■ Your instructions: Transcribe the stretch of entries below from the line with "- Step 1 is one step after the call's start" through the line with "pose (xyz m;", exactly and with both ends included; leave out all other lines.
** Opening Provided data block **
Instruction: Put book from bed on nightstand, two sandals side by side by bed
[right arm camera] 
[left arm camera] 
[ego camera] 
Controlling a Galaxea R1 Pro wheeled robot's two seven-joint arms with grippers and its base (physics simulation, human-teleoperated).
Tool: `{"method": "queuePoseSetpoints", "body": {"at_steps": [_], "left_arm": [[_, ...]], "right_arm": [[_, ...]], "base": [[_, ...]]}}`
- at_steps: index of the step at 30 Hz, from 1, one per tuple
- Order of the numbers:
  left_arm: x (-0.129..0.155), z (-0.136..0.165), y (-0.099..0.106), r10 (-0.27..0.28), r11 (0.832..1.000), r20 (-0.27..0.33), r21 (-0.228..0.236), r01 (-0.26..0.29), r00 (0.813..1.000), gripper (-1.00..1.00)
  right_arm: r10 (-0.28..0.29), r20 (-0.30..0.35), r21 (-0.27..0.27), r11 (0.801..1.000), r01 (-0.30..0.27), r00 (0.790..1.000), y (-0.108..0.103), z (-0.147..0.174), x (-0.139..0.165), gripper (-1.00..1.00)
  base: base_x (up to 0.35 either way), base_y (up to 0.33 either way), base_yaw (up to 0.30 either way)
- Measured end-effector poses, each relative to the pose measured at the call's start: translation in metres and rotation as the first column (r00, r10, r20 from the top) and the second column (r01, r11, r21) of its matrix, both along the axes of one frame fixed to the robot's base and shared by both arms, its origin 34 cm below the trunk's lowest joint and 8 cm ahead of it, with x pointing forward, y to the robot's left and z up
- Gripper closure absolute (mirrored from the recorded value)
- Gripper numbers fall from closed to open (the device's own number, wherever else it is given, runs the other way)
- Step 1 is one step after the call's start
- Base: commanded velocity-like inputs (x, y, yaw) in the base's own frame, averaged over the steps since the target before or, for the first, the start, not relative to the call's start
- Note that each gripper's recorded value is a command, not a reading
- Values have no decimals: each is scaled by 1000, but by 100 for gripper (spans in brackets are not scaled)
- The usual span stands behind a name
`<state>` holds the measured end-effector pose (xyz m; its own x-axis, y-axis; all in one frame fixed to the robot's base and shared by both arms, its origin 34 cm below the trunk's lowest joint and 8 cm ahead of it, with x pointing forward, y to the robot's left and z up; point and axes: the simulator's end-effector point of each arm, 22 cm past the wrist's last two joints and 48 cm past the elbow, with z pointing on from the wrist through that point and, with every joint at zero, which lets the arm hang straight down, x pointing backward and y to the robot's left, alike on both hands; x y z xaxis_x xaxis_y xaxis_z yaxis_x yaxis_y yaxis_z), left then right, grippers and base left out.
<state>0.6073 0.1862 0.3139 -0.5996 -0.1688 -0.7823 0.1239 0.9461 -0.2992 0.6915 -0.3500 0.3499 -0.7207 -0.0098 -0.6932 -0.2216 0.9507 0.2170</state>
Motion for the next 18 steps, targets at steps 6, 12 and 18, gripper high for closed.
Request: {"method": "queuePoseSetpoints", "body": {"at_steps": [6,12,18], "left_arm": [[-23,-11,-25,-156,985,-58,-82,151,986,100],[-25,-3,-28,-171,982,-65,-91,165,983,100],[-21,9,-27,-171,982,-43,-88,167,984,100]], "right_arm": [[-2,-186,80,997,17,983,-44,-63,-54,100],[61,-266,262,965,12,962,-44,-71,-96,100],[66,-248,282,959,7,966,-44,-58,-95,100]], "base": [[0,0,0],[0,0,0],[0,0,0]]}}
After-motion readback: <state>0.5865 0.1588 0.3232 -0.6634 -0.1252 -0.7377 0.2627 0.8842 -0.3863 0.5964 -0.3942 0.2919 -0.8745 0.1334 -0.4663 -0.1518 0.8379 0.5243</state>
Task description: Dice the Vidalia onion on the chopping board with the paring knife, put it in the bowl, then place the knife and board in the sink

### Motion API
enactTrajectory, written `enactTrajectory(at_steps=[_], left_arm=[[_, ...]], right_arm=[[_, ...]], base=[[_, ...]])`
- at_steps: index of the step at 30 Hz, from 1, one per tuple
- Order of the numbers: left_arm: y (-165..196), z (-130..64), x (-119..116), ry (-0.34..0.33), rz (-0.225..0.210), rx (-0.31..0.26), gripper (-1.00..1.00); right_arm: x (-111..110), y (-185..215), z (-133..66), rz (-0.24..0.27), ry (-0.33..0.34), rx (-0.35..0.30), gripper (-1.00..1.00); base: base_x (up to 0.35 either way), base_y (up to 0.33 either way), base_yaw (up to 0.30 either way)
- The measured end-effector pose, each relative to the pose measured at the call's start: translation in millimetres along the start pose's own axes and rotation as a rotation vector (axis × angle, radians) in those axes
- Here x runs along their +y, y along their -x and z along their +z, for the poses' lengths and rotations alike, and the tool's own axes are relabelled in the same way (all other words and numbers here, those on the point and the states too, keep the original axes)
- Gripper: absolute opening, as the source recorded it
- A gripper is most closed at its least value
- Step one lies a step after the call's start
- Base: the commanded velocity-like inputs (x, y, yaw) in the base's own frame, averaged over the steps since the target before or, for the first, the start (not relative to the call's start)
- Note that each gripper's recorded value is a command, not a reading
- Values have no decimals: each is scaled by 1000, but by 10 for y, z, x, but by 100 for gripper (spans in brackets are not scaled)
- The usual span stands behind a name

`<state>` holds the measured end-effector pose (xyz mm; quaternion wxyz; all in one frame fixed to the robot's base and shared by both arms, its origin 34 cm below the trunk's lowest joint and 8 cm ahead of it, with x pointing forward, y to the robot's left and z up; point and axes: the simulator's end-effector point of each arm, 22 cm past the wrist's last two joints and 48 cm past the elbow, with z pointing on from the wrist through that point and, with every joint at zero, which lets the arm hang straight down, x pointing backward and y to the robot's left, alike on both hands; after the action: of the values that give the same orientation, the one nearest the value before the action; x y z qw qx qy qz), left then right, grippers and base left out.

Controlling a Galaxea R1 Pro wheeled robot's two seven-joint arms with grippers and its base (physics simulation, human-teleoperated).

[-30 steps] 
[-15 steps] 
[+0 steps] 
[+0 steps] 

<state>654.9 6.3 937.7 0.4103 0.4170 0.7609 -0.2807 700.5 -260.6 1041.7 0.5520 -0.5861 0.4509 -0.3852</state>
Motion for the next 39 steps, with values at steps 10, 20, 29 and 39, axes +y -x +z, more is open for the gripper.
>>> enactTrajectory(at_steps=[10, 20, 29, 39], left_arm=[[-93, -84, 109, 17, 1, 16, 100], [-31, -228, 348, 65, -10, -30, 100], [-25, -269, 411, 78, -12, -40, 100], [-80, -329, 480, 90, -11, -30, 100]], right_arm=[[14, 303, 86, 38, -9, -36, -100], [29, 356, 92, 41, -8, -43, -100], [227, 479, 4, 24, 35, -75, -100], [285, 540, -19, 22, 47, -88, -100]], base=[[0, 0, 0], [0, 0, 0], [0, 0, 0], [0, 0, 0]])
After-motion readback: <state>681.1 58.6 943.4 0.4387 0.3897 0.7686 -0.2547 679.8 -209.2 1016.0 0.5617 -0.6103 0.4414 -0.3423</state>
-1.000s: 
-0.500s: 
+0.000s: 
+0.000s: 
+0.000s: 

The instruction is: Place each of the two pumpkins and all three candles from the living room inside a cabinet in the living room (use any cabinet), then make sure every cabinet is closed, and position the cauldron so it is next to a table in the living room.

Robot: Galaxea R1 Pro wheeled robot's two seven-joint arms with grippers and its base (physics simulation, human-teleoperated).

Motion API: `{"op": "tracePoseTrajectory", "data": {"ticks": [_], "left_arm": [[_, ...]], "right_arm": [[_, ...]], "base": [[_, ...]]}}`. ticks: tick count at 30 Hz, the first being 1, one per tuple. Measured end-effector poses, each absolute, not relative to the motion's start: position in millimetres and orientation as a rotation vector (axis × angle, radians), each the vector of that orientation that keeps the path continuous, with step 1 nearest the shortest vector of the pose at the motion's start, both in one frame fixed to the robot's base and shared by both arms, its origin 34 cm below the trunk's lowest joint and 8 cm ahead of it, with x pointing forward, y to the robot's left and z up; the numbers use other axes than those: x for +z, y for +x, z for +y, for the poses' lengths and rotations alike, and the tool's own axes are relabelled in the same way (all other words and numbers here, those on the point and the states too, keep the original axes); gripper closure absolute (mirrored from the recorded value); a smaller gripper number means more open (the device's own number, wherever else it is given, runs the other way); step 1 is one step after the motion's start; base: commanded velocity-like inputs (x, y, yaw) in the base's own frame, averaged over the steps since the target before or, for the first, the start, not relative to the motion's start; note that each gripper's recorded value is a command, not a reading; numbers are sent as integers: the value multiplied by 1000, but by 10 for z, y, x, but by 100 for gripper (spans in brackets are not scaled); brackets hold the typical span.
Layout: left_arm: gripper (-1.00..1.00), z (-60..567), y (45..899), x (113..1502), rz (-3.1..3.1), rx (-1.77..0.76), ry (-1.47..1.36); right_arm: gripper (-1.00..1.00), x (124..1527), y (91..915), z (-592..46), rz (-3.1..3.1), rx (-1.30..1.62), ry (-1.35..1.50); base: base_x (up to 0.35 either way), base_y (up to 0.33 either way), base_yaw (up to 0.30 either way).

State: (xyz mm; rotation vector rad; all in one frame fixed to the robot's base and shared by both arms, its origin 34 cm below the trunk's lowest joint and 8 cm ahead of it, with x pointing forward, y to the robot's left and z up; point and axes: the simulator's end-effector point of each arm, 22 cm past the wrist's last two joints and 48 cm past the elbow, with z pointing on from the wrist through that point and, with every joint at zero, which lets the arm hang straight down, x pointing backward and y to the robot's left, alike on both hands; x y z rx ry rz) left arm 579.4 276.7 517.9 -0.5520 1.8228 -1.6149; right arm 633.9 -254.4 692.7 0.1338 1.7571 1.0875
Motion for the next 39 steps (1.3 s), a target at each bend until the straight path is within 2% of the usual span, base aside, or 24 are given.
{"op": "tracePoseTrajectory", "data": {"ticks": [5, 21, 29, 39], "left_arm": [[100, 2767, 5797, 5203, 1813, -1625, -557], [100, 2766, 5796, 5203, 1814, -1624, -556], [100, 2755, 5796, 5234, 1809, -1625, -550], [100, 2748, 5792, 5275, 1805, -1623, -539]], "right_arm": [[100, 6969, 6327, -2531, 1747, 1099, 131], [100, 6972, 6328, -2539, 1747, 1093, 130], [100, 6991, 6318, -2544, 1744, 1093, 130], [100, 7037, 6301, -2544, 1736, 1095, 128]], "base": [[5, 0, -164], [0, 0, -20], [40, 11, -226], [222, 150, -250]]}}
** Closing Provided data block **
■ Final answer:
- Step 1 is one step after the call's start
- Base: commanded velocity-like inputs (x, y, yaw) in the base's own frame, averaged over the steps since the target before or, for the first, the start, not relative to the call's start
- Note that each gripper's recorded value is a command, not a reading
- Values have no decimals: each is scaled by 1000, but by 100 for gripper (spans in brackets are not scaled)
- The usual span stands behind a name
`<state>` holds the measured end-effector pose (xyz m; its own x-axis, y-axis; all in one frame fixed to the robot's base and shared by both arms, its origin 34 cm below the trunk's lowest joint and 8 cm ahead of it, with x pointing forward, y to the robot's left and z up; point and axes: the simulator's end-effector point of each arm, 22 cm past the wrist's last two joints and 48 cm past the elbow, with z pointing on from the wrist through that point and, with every joint at zero, which lets the arm hang straight down, x pointing backward and y to the robot's left, alike on both hands; x y z xaxis_x xaxis_y xaxis_z yaxis_x yaxis_y yaxis_z), left then right, grippers and base left out.

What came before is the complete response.